(DATASET EXTRACT)
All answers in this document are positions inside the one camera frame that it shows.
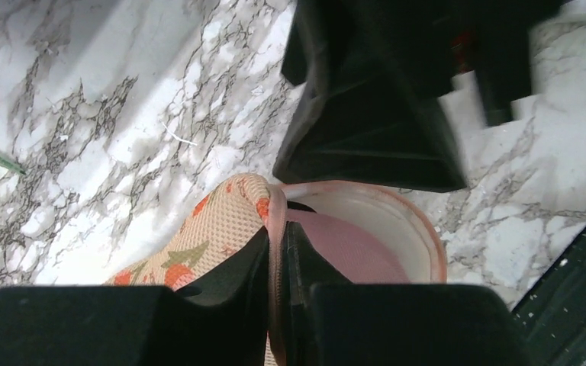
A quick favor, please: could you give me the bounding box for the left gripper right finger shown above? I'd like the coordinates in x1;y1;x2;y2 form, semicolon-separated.
282;223;531;365

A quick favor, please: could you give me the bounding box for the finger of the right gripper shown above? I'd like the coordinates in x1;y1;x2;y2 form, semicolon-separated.
272;1;467;192

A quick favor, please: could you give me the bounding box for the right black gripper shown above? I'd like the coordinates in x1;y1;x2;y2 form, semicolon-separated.
430;1;562;127

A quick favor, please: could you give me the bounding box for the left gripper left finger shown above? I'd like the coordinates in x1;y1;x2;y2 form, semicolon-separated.
0;230;269;365

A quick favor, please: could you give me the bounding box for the floral mesh laundry bag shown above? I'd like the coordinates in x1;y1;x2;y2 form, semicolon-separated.
109;173;446;365

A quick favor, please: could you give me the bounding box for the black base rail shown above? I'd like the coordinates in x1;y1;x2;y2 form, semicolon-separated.
512;227;586;365

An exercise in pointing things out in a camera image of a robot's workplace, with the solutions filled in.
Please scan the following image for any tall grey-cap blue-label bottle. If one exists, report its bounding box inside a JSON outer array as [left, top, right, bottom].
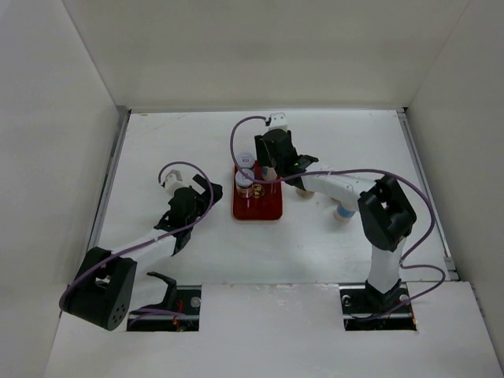
[[261, 166, 281, 189]]

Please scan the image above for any grey-lid spice jar front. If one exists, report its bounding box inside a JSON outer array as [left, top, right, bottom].
[[235, 152, 256, 169]]

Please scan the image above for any grey-lid spice jar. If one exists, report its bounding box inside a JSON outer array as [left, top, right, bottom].
[[235, 152, 256, 169], [235, 169, 254, 198]]

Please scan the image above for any pink-lid spice bottle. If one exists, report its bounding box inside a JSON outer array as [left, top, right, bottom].
[[296, 188, 314, 199]]

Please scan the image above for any grey-cap blue-label bottle front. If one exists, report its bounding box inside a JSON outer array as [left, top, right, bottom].
[[333, 202, 358, 224]]

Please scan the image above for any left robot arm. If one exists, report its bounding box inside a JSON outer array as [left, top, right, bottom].
[[59, 170, 223, 331]]

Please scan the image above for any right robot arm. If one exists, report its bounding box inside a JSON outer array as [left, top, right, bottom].
[[254, 128, 417, 312]]

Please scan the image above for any red lacquer tray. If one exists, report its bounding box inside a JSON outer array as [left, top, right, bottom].
[[232, 177, 283, 221]]

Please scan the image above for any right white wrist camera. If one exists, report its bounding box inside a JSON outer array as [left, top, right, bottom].
[[265, 113, 288, 131]]

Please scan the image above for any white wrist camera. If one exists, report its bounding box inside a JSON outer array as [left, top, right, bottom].
[[161, 169, 187, 196], [265, 113, 288, 131]]

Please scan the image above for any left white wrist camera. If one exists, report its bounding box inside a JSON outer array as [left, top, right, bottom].
[[161, 169, 187, 196]]

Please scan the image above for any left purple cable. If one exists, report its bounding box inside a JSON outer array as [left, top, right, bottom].
[[58, 160, 216, 308]]

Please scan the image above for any purple cable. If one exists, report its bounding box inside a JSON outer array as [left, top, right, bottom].
[[58, 160, 216, 308], [228, 115, 447, 316]]

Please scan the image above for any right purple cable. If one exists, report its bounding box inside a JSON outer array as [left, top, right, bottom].
[[228, 115, 447, 316]]

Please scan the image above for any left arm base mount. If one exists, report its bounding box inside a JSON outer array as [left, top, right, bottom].
[[126, 272, 202, 332]]

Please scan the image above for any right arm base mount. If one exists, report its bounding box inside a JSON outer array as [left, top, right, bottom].
[[339, 283, 417, 332]]

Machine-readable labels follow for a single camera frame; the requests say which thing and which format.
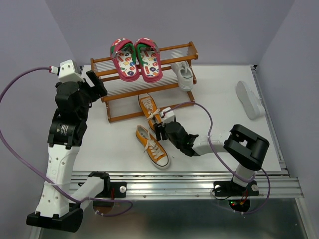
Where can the aluminium mounting rail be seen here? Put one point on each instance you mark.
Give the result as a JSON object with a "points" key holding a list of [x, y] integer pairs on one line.
{"points": [[192, 185]]}

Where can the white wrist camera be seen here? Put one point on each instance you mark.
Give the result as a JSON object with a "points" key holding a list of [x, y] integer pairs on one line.
{"points": [[68, 72], [167, 115]]}

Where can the white sneaker lying sideways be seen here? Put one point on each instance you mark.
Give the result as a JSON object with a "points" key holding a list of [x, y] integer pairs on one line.
{"points": [[251, 103]]}

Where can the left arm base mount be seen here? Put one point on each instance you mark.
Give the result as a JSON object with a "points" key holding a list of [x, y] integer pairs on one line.
{"points": [[99, 185]]}

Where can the pink flip-flop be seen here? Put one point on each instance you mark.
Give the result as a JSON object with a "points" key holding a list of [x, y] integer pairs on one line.
{"points": [[123, 56]]}

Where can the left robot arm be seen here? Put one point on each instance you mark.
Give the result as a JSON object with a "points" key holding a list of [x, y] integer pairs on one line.
{"points": [[56, 209]]}

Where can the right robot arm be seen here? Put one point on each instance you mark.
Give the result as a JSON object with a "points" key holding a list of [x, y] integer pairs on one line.
{"points": [[245, 146]]}

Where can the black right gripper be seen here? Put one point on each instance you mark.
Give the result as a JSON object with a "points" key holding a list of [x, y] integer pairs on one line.
{"points": [[158, 128]]}

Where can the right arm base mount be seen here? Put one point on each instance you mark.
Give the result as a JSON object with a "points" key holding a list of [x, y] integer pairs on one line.
{"points": [[228, 189]]}

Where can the orange wooden shoe shelf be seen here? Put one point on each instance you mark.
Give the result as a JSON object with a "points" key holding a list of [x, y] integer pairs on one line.
{"points": [[118, 89]]}

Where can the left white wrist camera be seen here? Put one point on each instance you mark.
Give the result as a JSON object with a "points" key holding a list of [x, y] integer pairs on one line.
{"points": [[68, 72]]}

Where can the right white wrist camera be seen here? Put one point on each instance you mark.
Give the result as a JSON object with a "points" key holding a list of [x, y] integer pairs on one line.
{"points": [[167, 115]]}

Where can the white sneaker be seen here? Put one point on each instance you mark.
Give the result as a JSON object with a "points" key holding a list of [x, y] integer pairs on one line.
{"points": [[184, 75]]}

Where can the orange sneaker one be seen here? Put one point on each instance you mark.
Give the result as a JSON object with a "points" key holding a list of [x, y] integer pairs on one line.
{"points": [[156, 153], [150, 110]]}

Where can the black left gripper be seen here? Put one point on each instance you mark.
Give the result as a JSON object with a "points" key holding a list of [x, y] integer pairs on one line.
{"points": [[97, 91]]}

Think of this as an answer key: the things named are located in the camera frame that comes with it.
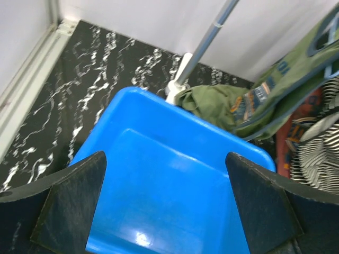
(End DATASET EXTRACT)
» **YOUR TASK**
Copy the material exactly as written and leave every picture behind.

» **EXPECTED ANSWER**
All answers in this document are positions inside the one camera frame that it shows.
A quick favor, please: could you give me the bounding box for the left gripper right finger shown above? I'd like the coordinates in x1;y1;x2;y2 form, semicolon-separated.
282;223;531;365

A quick favor, please: could you give me the bounding box for the finger of the right gripper shown above? I'd like the coordinates in x1;y1;x2;y2 form, semicolon-separated.
272;1;467;192

A quick favor, please: could you give me the bounding box for the right black gripper shown above? I'd like the coordinates in x1;y1;x2;y2 form, semicolon-separated.
430;1;562;127

A quick favor, please: could you give me the bounding box for the left gripper left finger shown above? I'd like the coordinates in x1;y1;x2;y2 form, semicolon-separated.
0;230;269;365

A quick favor, please: could you give me the bounding box for the floral mesh laundry bag shown above? I'd like the coordinates in x1;y1;x2;y2 form, semicolon-separated.
109;173;446;365

A quick favor, please: could you give me the bounding box for the black base rail shown above? I'd like the coordinates in x1;y1;x2;y2 form, semicolon-separated.
512;227;586;365

An exercise in pointing things out in a camera image of a robot's workplace, with the solutions filled in.
Please scan the following image for any tall grey-cap blue-label bottle. If one exists, report its bounding box inside a JSON outer array as [left, top, right, bottom].
[[261, 166, 281, 189]]

Please scan the image above for any grey-lid spice jar front. If one exists, report its bounding box inside a JSON outer array as [left, top, right, bottom].
[[235, 152, 256, 169]]

Please scan the image above for any grey-lid spice jar. If one exists, report its bounding box inside a JSON outer array as [left, top, right, bottom].
[[235, 152, 256, 169], [235, 169, 254, 198]]

Please scan the image above for any pink-lid spice bottle. If one exists, report its bounding box inside a JSON outer array as [left, top, right, bottom].
[[296, 188, 314, 199]]

Please scan the image above for any grey-cap blue-label bottle front. If one exists, report its bounding box inside a JSON outer array as [left, top, right, bottom].
[[333, 202, 358, 224]]

Please scan the image above for any left robot arm. If one exists, report its bounding box inside a JSON outer array as [left, top, right, bottom].
[[59, 170, 223, 331]]

Please scan the image above for any right robot arm. If one exists, report its bounding box inside a JSON outer array as [left, top, right, bottom].
[[254, 128, 417, 312]]

Please scan the image above for any red lacquer tray. If one exists, report its bounding box inside a JSON outer array as [left, top, right, bottom].
[[232, 177, 283, 221]]

Please scan the image above for any right white wrist camera. If one exists, report its bounding box inside a JSON outer array as [left, top, right, bottom].
[[265, 113, 288, 131]]

Please scan the image above for any white wrist camera. If one exists, report its bounding box inside a JSON outer array as [left, top, right, bottom].
[[161, 169, 187, 196], [265, 113, 288, 131]]

Please scan the image above for any left white wrist camera. If one exists, report its bounding box inside a JSON outer array as [left, top, right, bottom].
[[161, 169, 187, 196]]

Please scan the image above for any left purple cable. If one exists, report its bounding box inside a JSON outer array as [left, top, right, bottom].
[[58, 160, 216, 308]]

Please scan the image above for any purple cable. If one exists, report its bounding box inside a JSON outer array as [left, top, right, bottom].
[[58, 160, 216, 308], [228, 115, 447, 316]]

Please scan the image above for any right purple cable. If one exists, report its bounding box inside a JSON outer array as [left, top, right, bottom].
[[228, 115, 447, 316]]

Please scan the image above for any left arm base mount. If one exists, report its bounding box inside a JSON outer array as [left, top, right, bottom].
[[126, 272, 202, 332]]

Please scan the image above for any right arm base mount. If one exists, report its bounding box inside a JSON outer array as [left, top, right, bottom].
[[339, 283, 417, 332]]

Machine-readable labels follow for a single camera frame; the requests say which thing and which format.
Where can the aluminium mounting rail be seen here? Put one point on each instance you mark.
Give the result as a JSON object with a "points" key holding a list of [x, y] integer pairs on one line.
{"points": [[192, 185]]}

Where can the white wrist camera be seen here? Put one point on each instance you mark.
Give the result as a JSON object with a "points" key holding a list of [x, y] integer pairs on one line.
{"points": [[68, 72], [167, 115]]}

Where can the white sneaker lying sideways be seen here? Put one point on each instance you mark.
Give the result as a JSON object with a "points" key holding a list of [x, y] integer pairs on one line.
{"points": [[251, 103]]}

Where can the left arm base mount be seen here? Put one point on each instance you mark.
Give the result as a JSON object with a "points" key holding a list of [x, y] integer pairs on one line.
{"points": [[99, 185]]}

Where can the pink flip-flop be seen here? Put one point on each instance you mark.
Give the result as a JSON object with a "points" key holding a list of [x, y] integer pairs on one line.
{"points": [[123, 56]]}

Where can the left robot arm be seen here? Put one point on each instance you mark.
Give the result as a JSON object with a "points" key holding a list of [x, y] integer pairs on one line.
{"points": [[56, 209]]}

Where can the right robot arm be seen here? Put one point on each instance you mark.
Give the result as a JSON object with a "points" key holding a list of [x, y] integer pairs on one line.
{"points": [[245, 146]]}

Where can the black right gripper be seen here? Put one point on each instance you mark.
Give the result as a JSON object with a "points" key holding a list of [x, y] integer pairs on one line.
{"points": [[158, 128]]}

Where can the right arm base mount be seen here? Put one point on each instance you mark.
Give the result as a JSON object with a "points" key holding a list of [x, y] integer pairs on one line.
{"points": [[228, 189]]}

Where can the orange wooden shoe shelf be seen here? Put one point on each instance you mark.
Give the result as a JSON object with a "points" key holding a list of [x, y] integer pairs on one line.
{"points": [[118, 89]]}

Where can the left white wrist camera be seen here? Put one point on each instance you mark.
Give the result as a JSON object with a "points" key holding a list of [x, y] integer pairs on one line.
{"points": [[68, 72]]}

Where can the right white wrist camera be seen here? Put one point on each instance you mark.
Give the result as a JSON object with a "points" key holding a list of [x, y] integer pairs on one line.
{"points": [[167, 115]]}

Where can the white sneaker be seen here? Put one point on each instance you mark.
Give the result as a JSON object with a "points" key holding a list of [x, y] integer pairs on one line.
{"points": [[184, 75]]}

Where can the orange sneaker one be seen here? Put one point on each instance you mark.
Give the result as a JSON object with a "points" key holding a list of [x, y] integer pairs on one line.
{"points": [[156, 153], [150, 110]]}

Where can the black left gripper be seen here? Put one point on each instance you mark.
Give the result as a JSON object with a "points" key holding a list of [x, y] integer pairs on one line.
{"points": [[97, 91]]}

Think of this as an answer key: the things named are located in the camera frame that comes with it.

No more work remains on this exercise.